[Stored dataset items]
***
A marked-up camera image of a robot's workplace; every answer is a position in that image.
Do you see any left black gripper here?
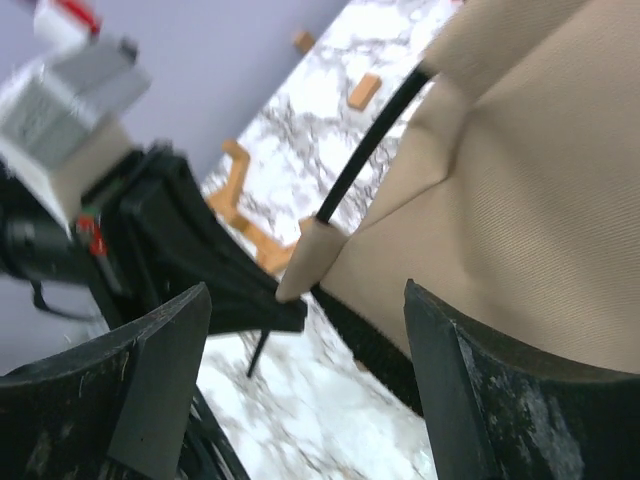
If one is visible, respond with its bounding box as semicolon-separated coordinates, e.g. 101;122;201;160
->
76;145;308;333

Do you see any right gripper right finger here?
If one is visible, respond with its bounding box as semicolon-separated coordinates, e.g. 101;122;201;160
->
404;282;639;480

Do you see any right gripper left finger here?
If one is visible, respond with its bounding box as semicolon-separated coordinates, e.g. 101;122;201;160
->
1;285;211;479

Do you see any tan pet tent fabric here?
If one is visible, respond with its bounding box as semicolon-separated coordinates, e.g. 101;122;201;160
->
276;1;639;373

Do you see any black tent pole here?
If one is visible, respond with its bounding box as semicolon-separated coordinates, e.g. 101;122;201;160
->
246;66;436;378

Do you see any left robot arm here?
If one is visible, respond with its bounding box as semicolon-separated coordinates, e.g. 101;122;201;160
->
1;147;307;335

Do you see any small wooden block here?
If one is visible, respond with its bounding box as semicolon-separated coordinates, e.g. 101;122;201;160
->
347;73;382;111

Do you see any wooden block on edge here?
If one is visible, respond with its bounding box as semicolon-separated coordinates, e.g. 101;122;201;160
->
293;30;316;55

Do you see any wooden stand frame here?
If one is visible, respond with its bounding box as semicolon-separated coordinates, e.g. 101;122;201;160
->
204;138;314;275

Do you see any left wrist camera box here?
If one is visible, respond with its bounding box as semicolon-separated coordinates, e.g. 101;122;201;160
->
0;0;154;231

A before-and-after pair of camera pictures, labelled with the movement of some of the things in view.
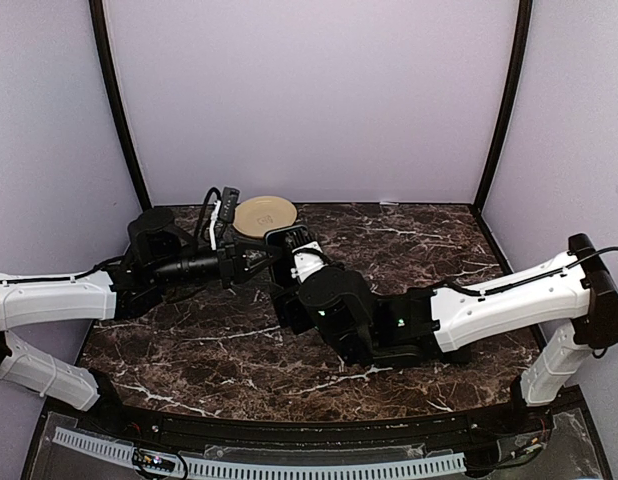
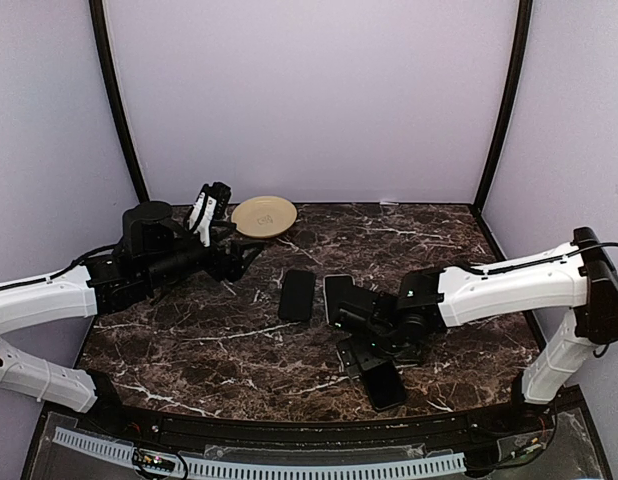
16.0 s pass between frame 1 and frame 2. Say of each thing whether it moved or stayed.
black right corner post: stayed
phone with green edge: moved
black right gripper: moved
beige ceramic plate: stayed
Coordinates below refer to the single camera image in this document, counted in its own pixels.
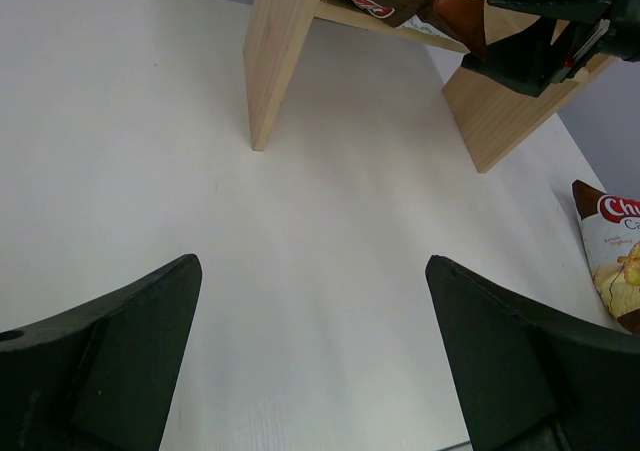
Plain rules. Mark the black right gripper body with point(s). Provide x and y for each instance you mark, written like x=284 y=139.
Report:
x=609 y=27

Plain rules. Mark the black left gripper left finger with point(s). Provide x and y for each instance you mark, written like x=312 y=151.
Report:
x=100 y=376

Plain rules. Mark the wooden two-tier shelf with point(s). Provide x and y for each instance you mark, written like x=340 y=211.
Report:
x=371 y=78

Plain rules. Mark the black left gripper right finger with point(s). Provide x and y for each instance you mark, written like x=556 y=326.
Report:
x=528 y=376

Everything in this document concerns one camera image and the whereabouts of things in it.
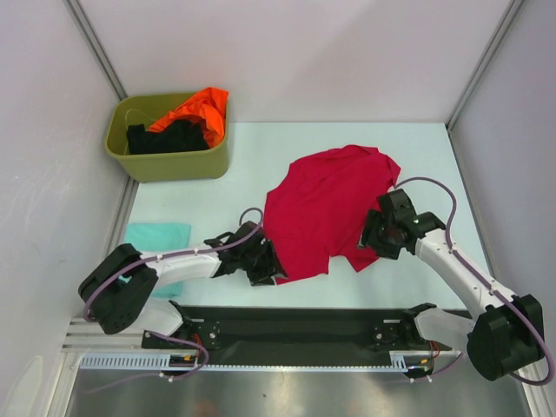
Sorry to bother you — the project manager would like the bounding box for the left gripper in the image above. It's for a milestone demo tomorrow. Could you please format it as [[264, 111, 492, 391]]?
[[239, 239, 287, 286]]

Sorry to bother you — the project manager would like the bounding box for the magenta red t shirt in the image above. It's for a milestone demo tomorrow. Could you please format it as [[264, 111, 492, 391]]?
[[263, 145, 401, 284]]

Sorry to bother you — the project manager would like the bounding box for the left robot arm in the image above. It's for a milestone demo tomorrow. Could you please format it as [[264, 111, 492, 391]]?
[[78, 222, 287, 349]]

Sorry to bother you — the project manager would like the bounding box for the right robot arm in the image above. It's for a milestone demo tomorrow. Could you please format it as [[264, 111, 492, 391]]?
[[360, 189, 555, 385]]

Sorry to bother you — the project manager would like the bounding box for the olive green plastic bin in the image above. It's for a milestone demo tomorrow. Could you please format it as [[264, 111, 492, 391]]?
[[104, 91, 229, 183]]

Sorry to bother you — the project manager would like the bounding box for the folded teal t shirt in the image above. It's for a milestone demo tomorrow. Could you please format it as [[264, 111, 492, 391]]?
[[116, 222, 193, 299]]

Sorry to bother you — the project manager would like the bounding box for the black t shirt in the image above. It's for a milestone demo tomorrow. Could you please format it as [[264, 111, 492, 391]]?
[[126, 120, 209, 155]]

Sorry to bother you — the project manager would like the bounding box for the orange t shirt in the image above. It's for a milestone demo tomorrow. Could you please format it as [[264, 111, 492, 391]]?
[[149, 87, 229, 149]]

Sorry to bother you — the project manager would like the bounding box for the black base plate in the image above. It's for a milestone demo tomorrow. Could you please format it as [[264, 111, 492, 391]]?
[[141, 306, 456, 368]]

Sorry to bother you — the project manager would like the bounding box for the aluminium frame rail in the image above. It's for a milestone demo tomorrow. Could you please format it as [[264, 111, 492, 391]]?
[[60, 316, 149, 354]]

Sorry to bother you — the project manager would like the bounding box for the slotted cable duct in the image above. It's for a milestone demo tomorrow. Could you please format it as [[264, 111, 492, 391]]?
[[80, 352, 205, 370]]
***
Only an exact copy of the entries, with no pictures, is expected as the answer.

A marked-up camera image of a robot's workplace; every answer is a position in that image.
Do you see any left black gripper here?
If one is visible, respond with its bounding box as semicolon-separated coordinates, e.g. 101;122;201;160
->
76;145;308;333

Do you see any right gripper right finger here?
If one is visible, respond with its bounding box as semicolon-separated coordinates, e.g. 101;122;201;160
->
404;282;639;480

Do you see any right gripper left finger here?
If one is visible, respond with its bounding box as semicolon-separated coordinates, e.g. 101;122;201;160
->
1;285;211;479

Do you see any tan pet tent fabric here?
If one is visible, respond with its bounding box as semicolon-separated coordinates, e.g. 101;122;201;160
->
276;1;639;373

Do you see any black tent pole here?
If one is visible, respond with its bounding box as semicolon-separated coordinates, e.g. 101;122;201;160
->
246;66;436;378

Do you see any left robot arm here?
If one is visible, respond with its bounding box as semicolon-separated coordinates, e.g. 101;122;201;160
->
1;147;307;335

Do you see any small wooden block here?
If one is visible, respond with its bounding box as semicolon-separated coordinates, e.g. 101;122;201;160
->
347;73;382;111

Do you see any wooden block on edge here?
If one is visible, respond with its bounding box as semicolon-separated coordinates, e.g. 101;122;201;160
->
293;30;316;55

Do you see any wooden stand frame here?
If one is visible, respond with its bounding box as semicolon-separated coordinates, e.g. 101;122;201;160
->
204;138;314;275

Do you see any left wrist camera box here?
If one is visible, respond with its bounding box as semicolon-separated coordinates, e.g. 101;122;201;160
->
0;0;154;231

A before-and-after pair of camera pictures, labelled with the movement of some of the things in view.
16.0 s pass between frame 1 and frame 2. Say of each thing whether it moved or stayed.
black right corner post: stayed
phone with green edge: moved
black right gripper: moved
beige ceramic plate: stayed
Coordinates below refer to the single camera image in this document, counted in its own pixels.
Plain rules. Mark the black right gripper body with point(s). Provide x and y for each instance you mark, written like x=284 y=139.
Report:
x=609 y=27

Plain rules. Mark the black left gripper left finger with point(s). Provide x and y for each instance you mark, written like x=312 y=151.
Report:
x=100 y=376

Plain rules. Mark the wooden two-tier shelf with point(s). Provide x and y for each instance you mark, written like x=340 y=211.
Report:
x=371 y=78

Plain rules. Mark the black left gripper right finger with point(s). Provide x and y for each instance you mark, written like x=556 y=326.
Report:
x=528 y=376

Everything in this document concerns one camera image and the whereabouts of things in it.
Sorry to bother you — the project manager would like the bounding box for the left gripper in the image above. It's for a milestone demo tomorrow. Could you please format it as [[264, 111, 492, 391]]?
[[239, 239, 287, 286]]

Sorry to bother you — the project manager would like the bounding box for the magenta red t shirt in the image above. It's for a milestone demo tomorrow. Could you please format it as [[264, 111, 492, 391]]?
[[263, 145, 401, 284]]

Sorry to bother you — the project manager would like the bounding box for the left robot arm in the image above. It's for a milestone demo tomorrow. Could you please format it as [[264, 111, 492, 391]]?
[[78, 222, 287, 349]]

Sorry to bother you — the project manager would like the bounding box for the right robot arm in the image above. It's for a milestone demo tomorrow. Could you please format it as [[264, 111, 492, 391]]?
[[360, 189, 555, 385]]

Sorry to bother you — the project manager would like the bounding box for the olive green plastic bin in the image above. It's for a milestone demo tomorrow. Could you please format it as [[264, 111, 492, 391]]?
[[104, 91, 229, 183]]

Sorry to bother you — the project manager would like the bounding box for the folded teal t shirt in the image above. It's for a milestone demo tomorrow. Could you please format it as [[264, 111, 492, 391]]?
[[116, 222, 193, 299]]

Sorry to bother you — the project manager would like the bounding box for the black t shirt in the image above. It's for a milestone demo tomorrow. Could you please format it as [[264, 111, 492, 391]]?
[[126, 120, 209, 155]]

Sorry to bother you — the project manager would like the bounding box for the orange t shirt in the image above. It's for a milestone demo tomorrow. Could you please format it as [[264, 111, 492, 391]]?
[[149, 87, 229, 149]]

Sorry to bother you — the project manager would like the bounding box for the black base plate in the image above. It's for a milestone demo tomorrow. Could you please format it as [[264, 111, 492, 391]]?
[[141, 306, 456, 368]]

Sorry to bother you — the project manager would like the bounding box for the aluminium frame rail in the image above. It's for a milestone demo tomorrow. Could you please format it as [[264, 111, 492, 391]]?
[[60, 316, 149, 354]]

Sorry to bother you — the project manager would like the bounding box for the slotted cable duct in the image above. It's for a milestone demo tomorrow. Could you please format it as [[264, 111, 492, 391]]?
[[80, 352, 205, 370]]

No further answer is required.